Assignment
Work out how many lines in the data include the string "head"; reply with that number alone.

Dataset section
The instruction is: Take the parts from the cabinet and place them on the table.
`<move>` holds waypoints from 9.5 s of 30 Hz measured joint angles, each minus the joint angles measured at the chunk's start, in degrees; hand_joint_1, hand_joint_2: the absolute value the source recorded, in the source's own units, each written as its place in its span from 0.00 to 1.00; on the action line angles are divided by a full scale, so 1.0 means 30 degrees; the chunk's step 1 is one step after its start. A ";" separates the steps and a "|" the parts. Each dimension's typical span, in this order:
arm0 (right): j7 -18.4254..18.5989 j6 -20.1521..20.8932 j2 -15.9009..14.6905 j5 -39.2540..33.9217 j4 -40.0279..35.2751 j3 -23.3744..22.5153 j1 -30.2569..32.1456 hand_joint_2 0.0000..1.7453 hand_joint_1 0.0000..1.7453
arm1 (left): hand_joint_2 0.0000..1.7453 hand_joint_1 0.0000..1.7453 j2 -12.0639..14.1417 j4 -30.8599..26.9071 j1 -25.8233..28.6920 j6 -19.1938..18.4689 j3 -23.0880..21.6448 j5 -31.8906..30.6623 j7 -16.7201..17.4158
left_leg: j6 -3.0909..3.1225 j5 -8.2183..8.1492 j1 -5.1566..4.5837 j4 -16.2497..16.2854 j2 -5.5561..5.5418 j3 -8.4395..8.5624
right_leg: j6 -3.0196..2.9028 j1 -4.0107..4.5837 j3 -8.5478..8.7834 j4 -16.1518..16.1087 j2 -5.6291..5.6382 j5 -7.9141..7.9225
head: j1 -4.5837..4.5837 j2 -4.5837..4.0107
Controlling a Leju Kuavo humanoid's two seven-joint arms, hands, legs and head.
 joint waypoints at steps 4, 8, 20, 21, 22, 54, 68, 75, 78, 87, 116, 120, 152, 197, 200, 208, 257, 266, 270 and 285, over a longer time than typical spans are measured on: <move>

Exercise solution
2